第11話 名探偵の密室、怪人の悪性

 結局、彼女が求めたのは公平さだった。


 罪人には罰を、善人には報いを。

 探偵として悪を暴き、解体して裁く。

 不条理を無くし、秩序をもたらす。

 繰り返し繰り返し、複雑怪奇な事件も単純明快な犯罪も、重罪も微罪も、等しく解き明かし裁く。

 初めは子供じみた正義への憧れだった。

 だから理想に近づこうとした。

 そして彼女は「名探偵」と呼ばれる存在になった。

 いくつもいくつも、降りかかる難事件を解決する。

 依頼を受け様々な土地で犯罪を解き明かす。

 だけど現実は物語のように上手く行かない。

 いくつ事件を解決しても、どこかに割り切れないものが残る。

 いくつ犯罪を暴こうとも、どこかに不正が残っている。

 だから、願った。

 もし。

 もしも私が神様になれたなら。

 絶対に公平な世界を創ろう。

 例えば。

 例えば世界全てが私になれば、皆同じ。
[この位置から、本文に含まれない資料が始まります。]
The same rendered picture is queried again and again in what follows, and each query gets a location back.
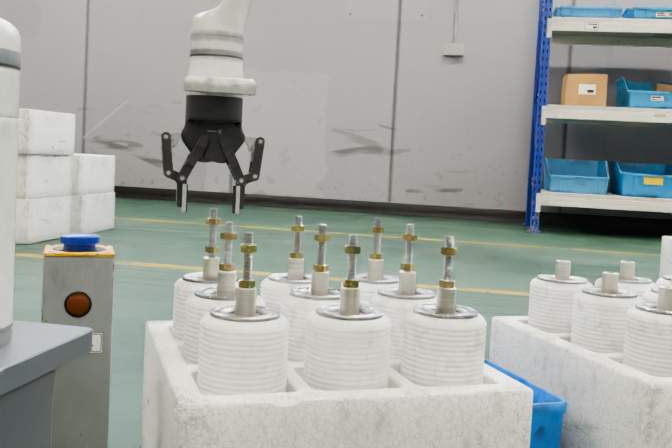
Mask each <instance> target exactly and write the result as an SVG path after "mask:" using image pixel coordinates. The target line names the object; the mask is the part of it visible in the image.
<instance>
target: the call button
mask: <svg viewBox="0 0 672 448"><path fill-rule="evenodd" d="M60 243H64V249H68V250H94V249H95V246H96V244H98V243H100V236H98V235H97V234H92V233H65V234H62V235H61V236H60Z"/></svg>
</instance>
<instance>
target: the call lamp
mask: <svg viewBox="0 0 672 448"><path fill-rule="evenodd" d="M89 305H90V304H89V300H88V298H87V297H86V296H85V295H83V294H74V295H72V296H71V297H70V298H69V299H68V301H67V309H68V311H69V312H70V313H71V314H73V315H82V314H84V313H86V312H87V310H88V309H89Z"/></svg>
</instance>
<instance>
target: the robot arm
mask: <svg viewBox="0 0 672 448"><path fill-rule="evenodd" d="M252 1H253V0H221V2H220V4H219V5H218V7H216V8H214V9H212V10H209V11H206V12H202V13H199V14H197V15H195V16H194V18H193V19H192V23H191V35H190V36H191V37H190V58H189V66H188V71H187V76H186V77H185V78H184V91H186V110H185V125H184V128H183V130H182V131H181V132H177V133H168V132H163V133H162V134H161V135H160V139H161V153H162V166H163V174H164V176H165V177H167V178H170V179H172V180H174V181H175V182H176V184H177V186H176V205H177V207H181V212H187V197H188V184H187V179H188V177H189V175H190V173H191V171H192V170H193V168H194V167H195V165H196V163H197V162H198V161H199V162H203V163H207V162H216V163H226V164H227V166H228V168H229V170H230V172H231V174H232V176H233V179H234V181H235V185H233V199H232V213H233V214H239V209H243V207H244V197H245V186H246V185H247V184H248V183H250V182H254V181H257V180H258V179H259V176H260V170H261V163H262V157H263V151H264V144H265V140H264V138H262V137H256V138H255V137H249V136H245V135H244V132H243V130H242V110H243V95H244V96H255V95H256V89H257V83H256V82H255V81H254V80H253V79H244V73H243V61H242V60H243V44H244V41H243V40H244V29H245V25H246V21H247V18H248V14H249V11H250V7H251V4H252ZM20 69H21V38H20V34H19V31H18V30H17V29H16V27H15V26H13V25H12V24H11V23H9V22H7V21H5V20H3V19H1V18H0V348H1V347H3V346H5V345H7V344H8V343H10V342H11V340H12V334H13V302H14V264H15V230H16V196H17V162H18V128H19V119H18V118H19V103H20V71H19V70H20ZM180 139H182V141H183V143H184V144H185V146H186V147H187V149H188V150H189V152H190V153H189V155H188V156H187V158H186V160H185V162H184V164H183V166H182V168H181V169H180V171H179V172H177V171H174V170H173V162H172V148H175V147H176V146H177V142H178V140H180ZM243 143H246V145H247V150H248V151H249V152H251V159H250V165H249V172H248V173H247V174H243V172H242V170H241V168H240V164H239V162H238V160H237V158H236V155H235V153H236V152H237V151H238V149H239V148H240V147H241V146H242V144H243Z"/></svg>
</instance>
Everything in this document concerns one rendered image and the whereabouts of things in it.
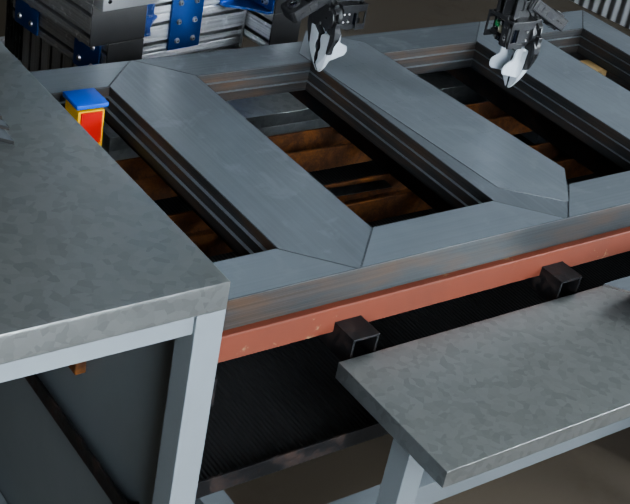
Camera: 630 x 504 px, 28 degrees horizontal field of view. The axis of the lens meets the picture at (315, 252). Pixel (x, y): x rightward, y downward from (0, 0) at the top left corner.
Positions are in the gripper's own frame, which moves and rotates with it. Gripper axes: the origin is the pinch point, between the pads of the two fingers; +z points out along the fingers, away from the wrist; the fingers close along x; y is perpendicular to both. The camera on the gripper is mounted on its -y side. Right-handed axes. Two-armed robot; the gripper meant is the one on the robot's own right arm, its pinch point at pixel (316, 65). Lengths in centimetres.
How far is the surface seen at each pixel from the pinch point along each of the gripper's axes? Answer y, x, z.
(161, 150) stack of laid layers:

それが本当に正しい世界なのだから。

 名前も姿も何もかも変わろうとも、その願いさえ変わらなければどんな存在になろうとも私に後悔はない。


 それがこの名探偵の起源。

 井草要という名前を得た彼女が抱いていた夢。




「何考えてんの、あいつは!?」

 思わず悪態をつく。

 龍、伝説の中でも最高レベルの危険性を持つ神。数えきれない堕ちた神や聖霊が跋扈するこの世界の中にあって、伝承の中にしかその存在を確認されていない怪物。

 あの名探偵、井草要なんて人間みたいな名前をわざわざ名乗った後にこんな神話の存在に変身するなよ。たかだか数体の怪人を滅ぼすために大袈裟過ぎるだろこんなの!

 あんな巨体が街の中で暴れまわったら、被害がどれだけのものになるのか、誰にだってわかるはずなのにそれに頓着しない。

 名探偵にとっては全てが等価値。街のひとつやふたつを犠牲にしても悪を滅ぼす。ケラの言葉をこんな形で実感するなんて。


 そんな益体のない思考を私が巡らせてる間にも、龍の飛翔は止まらない。

 両翼の起こす風に建物が破壊される。目の前で繰り広げられる惨状に、人々は悲鳴も怒号をあげる。そのまま何人もの人間が吹き飛ばされている。本当に彼女は周囲のことを考えてないっていうの。

 

 これが名探偵。目的の為ならどれ程の惨劇を引き起こしても意に介さない。裁きを下す神の如き災害。

 

 飛ばされないようその場に踏み留まり、それでも私はこの状況を打破することをあきらめない。その為に、いつものように相手を観察する。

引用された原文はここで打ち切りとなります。